By investing in dividend stocks with a sustainable monthly payout, you can create a passive income stream at a low cost. However, it is essential to identify high-quality companies that are able to generate cash flows and maintain dividend payments even during economic downturns.

An example of such a TSX dividend stock is Whitecap Resources (TSX:WCP), which gives you a forward yield of 6.2%. Whitecap, with a market capitalization of $14.2 billion, engages in the acquisition, development and production of oil and natural gas properties and assets in Western Canada.

Founded in 2009, Whitecap has built a significant base of light oil resources, providing a solid foundation for steady growth. The asset portfolio offers stable production and low base decline rates, providing shareholders with predictable cash flow for monthly dividend payments.

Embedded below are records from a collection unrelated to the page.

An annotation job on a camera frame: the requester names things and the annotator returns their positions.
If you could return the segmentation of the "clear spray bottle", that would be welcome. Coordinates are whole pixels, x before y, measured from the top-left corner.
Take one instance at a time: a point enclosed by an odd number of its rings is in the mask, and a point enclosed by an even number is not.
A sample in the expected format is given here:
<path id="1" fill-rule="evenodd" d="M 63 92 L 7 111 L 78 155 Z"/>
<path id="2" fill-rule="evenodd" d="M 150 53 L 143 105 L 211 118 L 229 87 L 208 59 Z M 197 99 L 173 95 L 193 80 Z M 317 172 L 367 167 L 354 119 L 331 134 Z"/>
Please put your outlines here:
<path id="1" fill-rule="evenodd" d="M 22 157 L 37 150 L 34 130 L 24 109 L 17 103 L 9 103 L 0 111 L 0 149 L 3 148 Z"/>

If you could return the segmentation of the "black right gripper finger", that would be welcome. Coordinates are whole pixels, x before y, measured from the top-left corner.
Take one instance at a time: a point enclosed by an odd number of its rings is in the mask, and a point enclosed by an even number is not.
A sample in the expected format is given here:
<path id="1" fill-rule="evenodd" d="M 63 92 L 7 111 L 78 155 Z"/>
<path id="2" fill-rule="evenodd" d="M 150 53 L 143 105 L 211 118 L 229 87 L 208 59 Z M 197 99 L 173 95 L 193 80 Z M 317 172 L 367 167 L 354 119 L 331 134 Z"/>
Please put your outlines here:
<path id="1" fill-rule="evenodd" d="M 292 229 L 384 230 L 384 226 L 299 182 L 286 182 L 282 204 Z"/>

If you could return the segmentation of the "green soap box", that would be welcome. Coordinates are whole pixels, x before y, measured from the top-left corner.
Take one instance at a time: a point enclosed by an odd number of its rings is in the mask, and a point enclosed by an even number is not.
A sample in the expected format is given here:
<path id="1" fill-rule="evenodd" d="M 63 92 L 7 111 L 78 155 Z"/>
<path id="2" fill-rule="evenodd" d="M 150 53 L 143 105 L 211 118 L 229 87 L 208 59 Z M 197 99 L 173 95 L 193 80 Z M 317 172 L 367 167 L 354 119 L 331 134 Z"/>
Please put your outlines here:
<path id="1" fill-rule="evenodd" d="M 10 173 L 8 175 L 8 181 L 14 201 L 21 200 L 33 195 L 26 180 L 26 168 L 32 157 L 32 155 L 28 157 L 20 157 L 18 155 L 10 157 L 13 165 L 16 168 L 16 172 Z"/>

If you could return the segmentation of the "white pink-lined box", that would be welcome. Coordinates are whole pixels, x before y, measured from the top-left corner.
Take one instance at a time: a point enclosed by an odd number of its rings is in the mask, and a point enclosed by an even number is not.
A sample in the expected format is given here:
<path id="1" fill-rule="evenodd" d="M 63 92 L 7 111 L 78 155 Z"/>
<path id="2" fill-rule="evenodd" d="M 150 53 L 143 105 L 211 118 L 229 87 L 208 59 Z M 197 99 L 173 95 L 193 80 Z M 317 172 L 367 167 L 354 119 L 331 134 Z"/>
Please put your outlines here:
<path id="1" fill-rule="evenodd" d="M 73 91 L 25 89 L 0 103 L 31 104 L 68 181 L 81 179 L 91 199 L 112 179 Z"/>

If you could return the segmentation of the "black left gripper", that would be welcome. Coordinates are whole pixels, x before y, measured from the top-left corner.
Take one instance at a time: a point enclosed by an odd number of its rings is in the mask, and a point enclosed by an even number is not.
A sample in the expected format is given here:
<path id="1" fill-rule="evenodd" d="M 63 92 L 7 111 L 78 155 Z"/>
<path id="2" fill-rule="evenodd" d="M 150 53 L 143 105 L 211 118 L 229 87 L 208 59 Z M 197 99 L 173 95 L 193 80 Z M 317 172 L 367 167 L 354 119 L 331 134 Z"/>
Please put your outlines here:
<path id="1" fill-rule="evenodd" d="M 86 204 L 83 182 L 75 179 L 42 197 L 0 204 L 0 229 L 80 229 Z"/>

A strong performance in the third quarter of 2025

Whitecap Resources continues to deliver impressive results following the integration of Veren Energy. In the third quarter (Q3) of 2025, Whitecap reported production of 376,000 barrels of oil equivalent per day (BoE/d).

The Canadian oil and gas producer has increased its full-year 2025 production guidance to 305,000 BOE per day, while leaving its $2 billion capital budget unchanged. Management expects production to reach 370,000 BoE per day in the fourth quarter, demonstrating increasing operating momentum across the combined asset base.

The real story here is how quickly Whitecap was able to leverage synergies from the Veren deal. The company now expects a total of $300 million in synergies by 2026, an increase of 40% from the original estimate of $210 million.

Capital synergies of approximately $130 million were driven by better purchasing practices, improved operational efficiencies and optimized rig scheduling. Operating cost savings were $135 million, which is $60 million above initial forecasts, thanks to wins in overlapping activities and sharing of best practices. Business synergies added another $35 million through cuts in overhead, compensation costs and interest expense.

Looking ahead to 2026, Whitecap pegged its capital budget at between $2 billion and $2.1 billion, a sharp decline from a previous projection of $2.6 billion. This lean spending plan still targets an average production of 370,000 to 375,000 BOE per day, with an outflow rate of more than 380,000 BOE per day.

The unconventional division will get 75% of the capital to drill about 100 wells, while conventional operations will get the remaining quarter to drill about 155 wells.

At current strip prices of $60 WTI (West Texas Intermediate) and $3 AECO (Alberta Energy Company benchmark), Whitecap expects to generate $3.3 billion in cash flows next year.

After capital expenditures of $2.1 billion, that leaves $1.2 billion in free cash flow. The company plans to pay out $900 million in dividends and buy back $300 million in shares, which would reduce its share count by another 2% and improve its per-share numbers. The dividend currently yields approximately 6.2% annually at $0.73 per share.

Is the TSX Dividend Stock Undervalued?

Whitecap’s balance sheet is quite robust, as the company ended the third quarter with $3.3 billion in net debt. Management forecasts a shareholder return of 12% if WTI is around $60 per barrel, rising to 15% at $70 per barrel.

According to consensus estimates, Whitecap is expected to improve its free cash flow from $900 million in 2025 to $1.45 billion in 2029. If the TSX dividend stock is priced at 13 times FCF forward, which is similar to its current valuation, it should rise 30% over the next three years. If we adjust the dividends, the cumulative return could be closer to 50%.